### Exercise
State how many lines of the listing below include the word "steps". Give only the number.

[Opening Dataset section section]

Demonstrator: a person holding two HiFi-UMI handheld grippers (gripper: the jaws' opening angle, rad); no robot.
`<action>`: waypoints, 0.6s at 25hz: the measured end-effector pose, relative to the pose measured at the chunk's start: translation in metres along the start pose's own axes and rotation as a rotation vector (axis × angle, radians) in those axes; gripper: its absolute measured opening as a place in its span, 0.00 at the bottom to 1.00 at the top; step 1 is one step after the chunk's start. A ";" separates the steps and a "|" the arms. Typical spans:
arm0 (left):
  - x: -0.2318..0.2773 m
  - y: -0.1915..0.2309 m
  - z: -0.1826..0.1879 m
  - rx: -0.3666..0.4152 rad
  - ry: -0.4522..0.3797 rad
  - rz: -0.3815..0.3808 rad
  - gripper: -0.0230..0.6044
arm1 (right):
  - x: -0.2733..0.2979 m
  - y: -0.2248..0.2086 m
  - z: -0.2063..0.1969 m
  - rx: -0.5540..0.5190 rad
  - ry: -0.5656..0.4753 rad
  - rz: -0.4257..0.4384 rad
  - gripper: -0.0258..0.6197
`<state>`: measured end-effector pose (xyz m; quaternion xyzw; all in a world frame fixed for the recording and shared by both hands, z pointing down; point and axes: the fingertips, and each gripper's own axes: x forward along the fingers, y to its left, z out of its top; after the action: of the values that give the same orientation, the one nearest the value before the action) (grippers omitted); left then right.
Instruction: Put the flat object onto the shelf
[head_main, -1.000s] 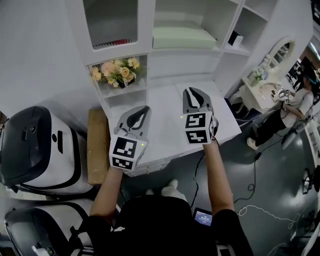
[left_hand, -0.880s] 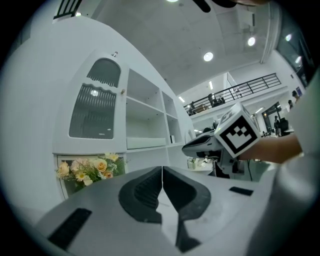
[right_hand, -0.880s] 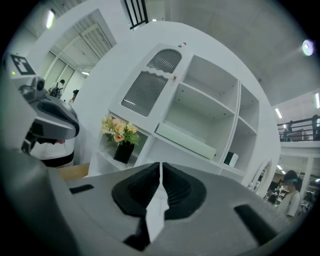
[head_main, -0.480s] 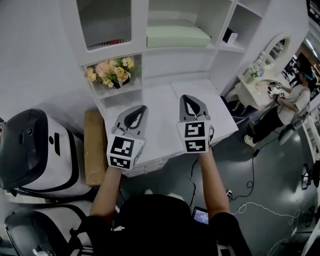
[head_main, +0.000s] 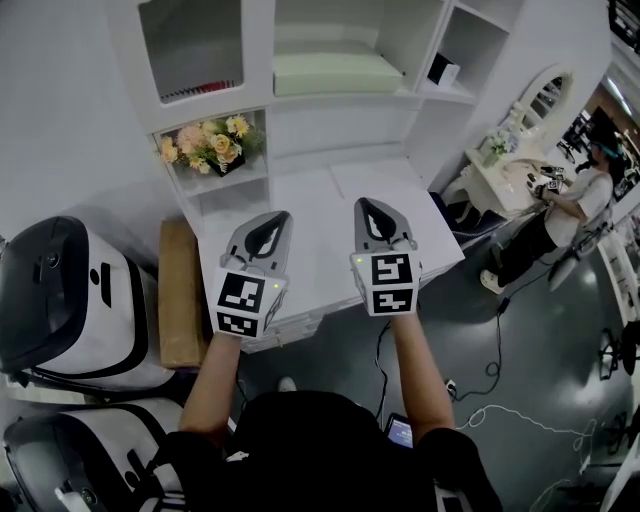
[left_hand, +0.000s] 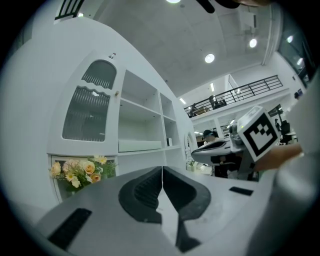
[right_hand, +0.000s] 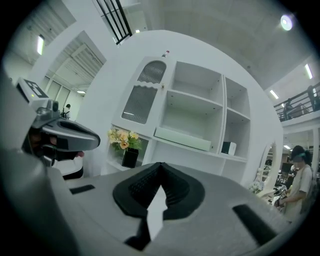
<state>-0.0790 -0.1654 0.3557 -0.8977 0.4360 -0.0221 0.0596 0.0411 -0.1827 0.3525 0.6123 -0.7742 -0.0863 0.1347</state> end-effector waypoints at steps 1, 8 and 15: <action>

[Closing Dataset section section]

### Result below
2